The children had no answer to make. They were thoroughly ashamed of themselves. When their father left the room they began to discuss the subject in all its bearings.
"I don't want to abuse Lewis as he is ill," said Madge. "That would be mean. But I must tell you both something very suspicious that happened. When I was standing by him just after he fell from the loft I happened to step on something hard. I stooped to see what it was, picked it up, and here it is!"
"One of my marbles!" cried John. "One of those I lost out of the treasure-house! I am quite sure it is, because of the funny red mark I painted myself on the side."
"You did it with my new paints," chimed in Betty.
"But how did the marble come there?" asked John, much bewildered, but holding tightly on to his newly-recovered treasure for fear it should again disappear.
"Well, of course I can't tell for certain," said Madge. "I can only guess. But it seems as if it must have fallen out of Lewis's pocket."
"Then you think he took our things out of the treasure-hole?" cried Betty. "He never could have been so wicked as to steal them, and then come pretending he was so sorry for our loss and wondering where they had gone!"
"Perhaps he didn't actually mean to steal them, only to tease us," suggested Madge. "And I feel sure now that he took the rope-ladder," she continued. "You know he pretended at the time that he couldn't get up the wall without it; but that was only to deceive us. He had those iron railings for ladders, though he said nothing about them until later."

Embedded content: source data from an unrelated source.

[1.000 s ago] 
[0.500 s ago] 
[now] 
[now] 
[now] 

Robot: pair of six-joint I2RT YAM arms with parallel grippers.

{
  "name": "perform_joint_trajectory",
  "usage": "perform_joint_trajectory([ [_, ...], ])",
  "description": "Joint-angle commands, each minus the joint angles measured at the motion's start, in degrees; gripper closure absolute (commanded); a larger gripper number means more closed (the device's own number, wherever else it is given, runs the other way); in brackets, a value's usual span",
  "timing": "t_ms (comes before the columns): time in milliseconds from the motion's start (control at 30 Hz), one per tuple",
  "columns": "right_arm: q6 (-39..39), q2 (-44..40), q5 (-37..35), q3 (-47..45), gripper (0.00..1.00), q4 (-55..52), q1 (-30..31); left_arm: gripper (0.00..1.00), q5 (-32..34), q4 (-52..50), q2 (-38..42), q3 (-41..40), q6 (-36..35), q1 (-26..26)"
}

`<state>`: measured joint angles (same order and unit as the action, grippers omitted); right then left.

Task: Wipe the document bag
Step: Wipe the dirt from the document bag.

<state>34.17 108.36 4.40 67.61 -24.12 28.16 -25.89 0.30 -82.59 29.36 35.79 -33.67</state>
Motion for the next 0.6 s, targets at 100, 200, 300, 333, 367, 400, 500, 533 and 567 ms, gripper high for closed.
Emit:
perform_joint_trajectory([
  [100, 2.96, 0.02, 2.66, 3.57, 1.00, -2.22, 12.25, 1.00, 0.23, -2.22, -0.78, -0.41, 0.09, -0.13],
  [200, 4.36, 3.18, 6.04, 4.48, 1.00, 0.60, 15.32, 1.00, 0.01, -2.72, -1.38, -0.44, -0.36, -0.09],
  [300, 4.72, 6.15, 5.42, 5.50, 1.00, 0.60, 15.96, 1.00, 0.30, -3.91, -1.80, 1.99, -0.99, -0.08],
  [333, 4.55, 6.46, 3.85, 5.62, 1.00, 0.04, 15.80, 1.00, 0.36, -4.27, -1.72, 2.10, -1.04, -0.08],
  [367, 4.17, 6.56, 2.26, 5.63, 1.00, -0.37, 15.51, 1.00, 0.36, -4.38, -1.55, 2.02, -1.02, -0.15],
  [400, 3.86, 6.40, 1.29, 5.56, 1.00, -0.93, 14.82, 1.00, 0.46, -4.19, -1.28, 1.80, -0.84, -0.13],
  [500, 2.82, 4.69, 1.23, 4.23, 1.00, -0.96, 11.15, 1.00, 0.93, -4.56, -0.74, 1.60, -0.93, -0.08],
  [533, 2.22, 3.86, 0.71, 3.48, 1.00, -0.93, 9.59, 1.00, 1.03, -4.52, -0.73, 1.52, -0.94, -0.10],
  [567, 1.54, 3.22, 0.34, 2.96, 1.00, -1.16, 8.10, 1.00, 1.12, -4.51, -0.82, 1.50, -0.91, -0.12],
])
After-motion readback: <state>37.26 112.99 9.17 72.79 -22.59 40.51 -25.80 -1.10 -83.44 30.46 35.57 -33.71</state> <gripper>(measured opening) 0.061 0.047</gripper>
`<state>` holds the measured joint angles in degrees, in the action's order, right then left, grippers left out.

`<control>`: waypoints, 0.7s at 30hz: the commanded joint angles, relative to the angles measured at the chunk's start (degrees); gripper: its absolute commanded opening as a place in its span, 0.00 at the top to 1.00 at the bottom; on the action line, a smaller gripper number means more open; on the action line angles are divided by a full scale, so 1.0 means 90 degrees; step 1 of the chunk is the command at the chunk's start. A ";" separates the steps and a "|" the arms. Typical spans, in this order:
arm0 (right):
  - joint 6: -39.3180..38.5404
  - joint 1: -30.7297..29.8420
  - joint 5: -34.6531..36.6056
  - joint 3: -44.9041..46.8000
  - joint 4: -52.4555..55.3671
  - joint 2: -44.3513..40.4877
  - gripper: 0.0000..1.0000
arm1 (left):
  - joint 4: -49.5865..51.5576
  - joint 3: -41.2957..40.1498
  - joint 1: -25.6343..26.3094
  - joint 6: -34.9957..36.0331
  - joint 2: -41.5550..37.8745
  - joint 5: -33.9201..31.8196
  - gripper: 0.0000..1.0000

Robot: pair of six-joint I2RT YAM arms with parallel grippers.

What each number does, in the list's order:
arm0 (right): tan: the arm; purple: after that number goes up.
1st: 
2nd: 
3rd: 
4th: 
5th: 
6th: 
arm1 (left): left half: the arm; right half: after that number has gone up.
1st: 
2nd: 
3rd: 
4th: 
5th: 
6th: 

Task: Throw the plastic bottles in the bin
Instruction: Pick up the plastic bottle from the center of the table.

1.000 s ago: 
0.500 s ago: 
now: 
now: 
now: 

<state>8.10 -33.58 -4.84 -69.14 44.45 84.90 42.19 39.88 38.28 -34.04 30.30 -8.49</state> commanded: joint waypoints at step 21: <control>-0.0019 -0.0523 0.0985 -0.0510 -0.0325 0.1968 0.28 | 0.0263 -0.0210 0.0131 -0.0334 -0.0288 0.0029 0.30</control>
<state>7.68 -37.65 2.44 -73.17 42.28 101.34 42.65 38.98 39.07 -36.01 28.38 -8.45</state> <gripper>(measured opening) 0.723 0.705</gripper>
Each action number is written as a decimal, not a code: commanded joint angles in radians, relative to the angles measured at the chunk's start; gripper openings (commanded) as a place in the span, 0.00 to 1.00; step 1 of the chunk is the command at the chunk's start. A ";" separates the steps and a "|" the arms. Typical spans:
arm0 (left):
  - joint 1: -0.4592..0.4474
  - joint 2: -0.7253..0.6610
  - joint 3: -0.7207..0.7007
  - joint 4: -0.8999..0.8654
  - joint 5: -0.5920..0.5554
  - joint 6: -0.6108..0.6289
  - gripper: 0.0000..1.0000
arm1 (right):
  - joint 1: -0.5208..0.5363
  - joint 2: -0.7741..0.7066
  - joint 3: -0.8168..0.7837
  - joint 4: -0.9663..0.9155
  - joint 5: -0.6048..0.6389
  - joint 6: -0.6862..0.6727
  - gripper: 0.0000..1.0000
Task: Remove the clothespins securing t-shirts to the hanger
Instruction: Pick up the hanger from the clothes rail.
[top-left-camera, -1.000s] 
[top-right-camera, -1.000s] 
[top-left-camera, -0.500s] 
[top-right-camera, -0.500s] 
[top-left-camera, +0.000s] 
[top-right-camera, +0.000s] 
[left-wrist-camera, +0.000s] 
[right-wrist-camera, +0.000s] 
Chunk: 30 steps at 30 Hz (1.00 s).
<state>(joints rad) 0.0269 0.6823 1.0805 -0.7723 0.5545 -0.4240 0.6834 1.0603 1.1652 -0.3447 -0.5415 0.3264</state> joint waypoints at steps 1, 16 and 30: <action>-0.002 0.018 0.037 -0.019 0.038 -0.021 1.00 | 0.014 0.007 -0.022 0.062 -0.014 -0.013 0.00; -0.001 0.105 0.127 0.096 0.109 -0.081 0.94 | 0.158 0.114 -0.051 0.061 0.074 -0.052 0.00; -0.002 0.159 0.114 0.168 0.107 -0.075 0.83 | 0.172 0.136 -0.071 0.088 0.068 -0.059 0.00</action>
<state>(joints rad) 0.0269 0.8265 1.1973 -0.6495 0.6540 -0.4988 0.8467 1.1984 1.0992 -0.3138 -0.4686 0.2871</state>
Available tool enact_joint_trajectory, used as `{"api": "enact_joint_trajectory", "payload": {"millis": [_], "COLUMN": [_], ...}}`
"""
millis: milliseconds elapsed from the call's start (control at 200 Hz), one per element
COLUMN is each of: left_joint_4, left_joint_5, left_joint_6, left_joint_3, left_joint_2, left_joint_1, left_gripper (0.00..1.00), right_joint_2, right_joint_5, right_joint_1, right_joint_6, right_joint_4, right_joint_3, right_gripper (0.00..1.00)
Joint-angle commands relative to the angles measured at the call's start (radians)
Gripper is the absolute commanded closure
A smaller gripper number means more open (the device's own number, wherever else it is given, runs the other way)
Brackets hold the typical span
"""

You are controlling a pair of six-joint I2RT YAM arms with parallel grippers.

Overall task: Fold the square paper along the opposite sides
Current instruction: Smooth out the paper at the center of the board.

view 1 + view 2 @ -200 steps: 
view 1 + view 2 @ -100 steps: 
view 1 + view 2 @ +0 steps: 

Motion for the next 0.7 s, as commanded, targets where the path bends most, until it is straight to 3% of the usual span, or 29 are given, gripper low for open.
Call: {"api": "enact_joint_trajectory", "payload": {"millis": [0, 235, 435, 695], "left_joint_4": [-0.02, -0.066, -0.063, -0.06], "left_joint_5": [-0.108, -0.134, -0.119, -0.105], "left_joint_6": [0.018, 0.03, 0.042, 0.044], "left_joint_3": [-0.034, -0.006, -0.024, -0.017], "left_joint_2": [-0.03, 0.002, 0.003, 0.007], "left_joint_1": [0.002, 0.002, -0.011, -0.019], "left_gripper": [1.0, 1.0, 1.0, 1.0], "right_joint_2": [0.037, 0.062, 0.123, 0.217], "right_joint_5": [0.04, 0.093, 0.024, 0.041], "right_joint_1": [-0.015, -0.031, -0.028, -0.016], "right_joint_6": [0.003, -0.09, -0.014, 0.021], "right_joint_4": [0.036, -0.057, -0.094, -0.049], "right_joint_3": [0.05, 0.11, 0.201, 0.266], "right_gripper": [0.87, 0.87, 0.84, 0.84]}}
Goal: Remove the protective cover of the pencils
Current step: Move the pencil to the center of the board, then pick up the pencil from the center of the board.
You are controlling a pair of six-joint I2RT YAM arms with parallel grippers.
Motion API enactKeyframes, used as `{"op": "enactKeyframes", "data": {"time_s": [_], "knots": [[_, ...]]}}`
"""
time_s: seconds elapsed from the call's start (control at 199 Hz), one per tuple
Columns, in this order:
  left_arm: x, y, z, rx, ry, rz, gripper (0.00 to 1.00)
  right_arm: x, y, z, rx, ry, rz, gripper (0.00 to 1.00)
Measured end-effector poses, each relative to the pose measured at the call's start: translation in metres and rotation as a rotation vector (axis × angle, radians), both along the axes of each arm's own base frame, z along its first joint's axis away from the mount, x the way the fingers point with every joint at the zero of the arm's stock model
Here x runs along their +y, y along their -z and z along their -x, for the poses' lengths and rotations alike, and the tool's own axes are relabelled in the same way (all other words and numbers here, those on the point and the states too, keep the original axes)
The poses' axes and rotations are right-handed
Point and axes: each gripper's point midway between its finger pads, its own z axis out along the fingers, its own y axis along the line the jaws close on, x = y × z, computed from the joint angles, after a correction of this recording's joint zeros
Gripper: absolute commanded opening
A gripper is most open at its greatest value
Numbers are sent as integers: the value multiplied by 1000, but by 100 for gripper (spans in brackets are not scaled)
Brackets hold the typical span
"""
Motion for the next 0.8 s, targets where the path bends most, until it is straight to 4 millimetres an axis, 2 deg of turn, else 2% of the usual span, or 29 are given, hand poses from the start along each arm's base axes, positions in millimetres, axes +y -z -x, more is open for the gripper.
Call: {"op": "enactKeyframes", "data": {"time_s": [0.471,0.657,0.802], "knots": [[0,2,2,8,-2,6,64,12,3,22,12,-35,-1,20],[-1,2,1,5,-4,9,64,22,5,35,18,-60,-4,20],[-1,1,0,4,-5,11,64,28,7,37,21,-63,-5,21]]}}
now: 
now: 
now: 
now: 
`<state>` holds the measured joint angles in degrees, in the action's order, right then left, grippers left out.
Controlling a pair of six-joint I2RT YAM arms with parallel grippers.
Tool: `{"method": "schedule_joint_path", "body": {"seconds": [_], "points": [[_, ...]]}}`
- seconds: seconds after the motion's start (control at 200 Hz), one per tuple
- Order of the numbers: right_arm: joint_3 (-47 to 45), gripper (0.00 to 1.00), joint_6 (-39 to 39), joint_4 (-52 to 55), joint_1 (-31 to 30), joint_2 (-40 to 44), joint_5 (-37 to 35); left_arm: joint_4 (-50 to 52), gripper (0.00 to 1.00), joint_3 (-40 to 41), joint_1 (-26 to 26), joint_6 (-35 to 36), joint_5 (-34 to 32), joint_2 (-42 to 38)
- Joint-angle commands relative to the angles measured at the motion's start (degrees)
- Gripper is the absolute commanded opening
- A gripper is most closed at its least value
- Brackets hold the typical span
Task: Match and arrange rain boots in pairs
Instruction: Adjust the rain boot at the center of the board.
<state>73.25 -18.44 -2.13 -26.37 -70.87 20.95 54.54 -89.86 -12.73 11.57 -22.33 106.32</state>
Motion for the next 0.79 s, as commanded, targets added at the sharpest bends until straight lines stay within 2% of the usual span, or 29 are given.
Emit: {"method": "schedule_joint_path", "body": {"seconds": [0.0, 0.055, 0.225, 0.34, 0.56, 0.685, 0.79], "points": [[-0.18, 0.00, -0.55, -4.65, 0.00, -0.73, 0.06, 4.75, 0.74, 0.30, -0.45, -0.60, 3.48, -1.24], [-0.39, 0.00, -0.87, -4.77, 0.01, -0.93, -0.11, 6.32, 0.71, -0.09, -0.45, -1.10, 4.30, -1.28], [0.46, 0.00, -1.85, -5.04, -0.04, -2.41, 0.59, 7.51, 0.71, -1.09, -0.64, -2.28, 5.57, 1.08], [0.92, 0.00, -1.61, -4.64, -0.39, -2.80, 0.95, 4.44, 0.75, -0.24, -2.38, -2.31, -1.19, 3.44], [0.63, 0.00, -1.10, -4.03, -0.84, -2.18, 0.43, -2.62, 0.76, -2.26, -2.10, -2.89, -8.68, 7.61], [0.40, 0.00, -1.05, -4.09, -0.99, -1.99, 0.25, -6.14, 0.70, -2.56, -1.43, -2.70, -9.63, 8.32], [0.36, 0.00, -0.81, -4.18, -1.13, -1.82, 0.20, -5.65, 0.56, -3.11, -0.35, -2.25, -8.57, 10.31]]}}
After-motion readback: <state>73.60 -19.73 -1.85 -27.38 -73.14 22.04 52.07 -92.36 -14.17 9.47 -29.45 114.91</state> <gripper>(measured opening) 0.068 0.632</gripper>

"Oh, Madge!" exclaimed the twins. They could think of nothing else to say. The contemplation of such deliberate perfidy was too overpowering. The more they recalled Lewis's dark hints and malicious suggestions about other people, the more disgusted they felt with him, and the more vexed with themselves for having been so completely deceived. "We might have known there was something wrong when he made us promise not to say anything about him!" they said. "Never again will we have a secret friend!"
Captain West went several times to see Lewis during his long illness, and did his best to make the unfortunate boy understand the reason why he was an unfit companion for other children. At first Lewis seemed to regard his untruths and deceptions merely in the light of very clever jokes; but gradually some faint sense of shame appeared to steal over him, though whether on account of his faults or only because they had been discovered, Captain West could not very well make out.
"What will become of Lewis Brand?" asked the children one day when their father had just returned from visiting him.
"Directly he is well enough to walk he is going to live with a gentleman who has great experience with boys, and who will do his best to counteract the faults that you all find so shameful in Lewis," said Captain West. "But in justice to the poor boy I must add one thing. He was much neglected as a little child, and had none of the advantages of an affectionate and careful training. Now, in proportion to his opportunities, perhaps he did not behave worse than certain children who, with no excuses at all, tried to deceive—"
"Do you mean us?" interrupted Madge, with a very red face. She did not at all appreciate being compared in any way with Lewis, for whose conduct she felt great contempt. And yet there was a certain element of truth in her father's words that could not be ignored.
"Well, we will say no more about that," continued Captain West cheerfully. "I think after what has happened I can trust you all not to embark again on secret friendships with strangers?"
"No! Indeed we will not!" cried the three children. And they kept their resolution.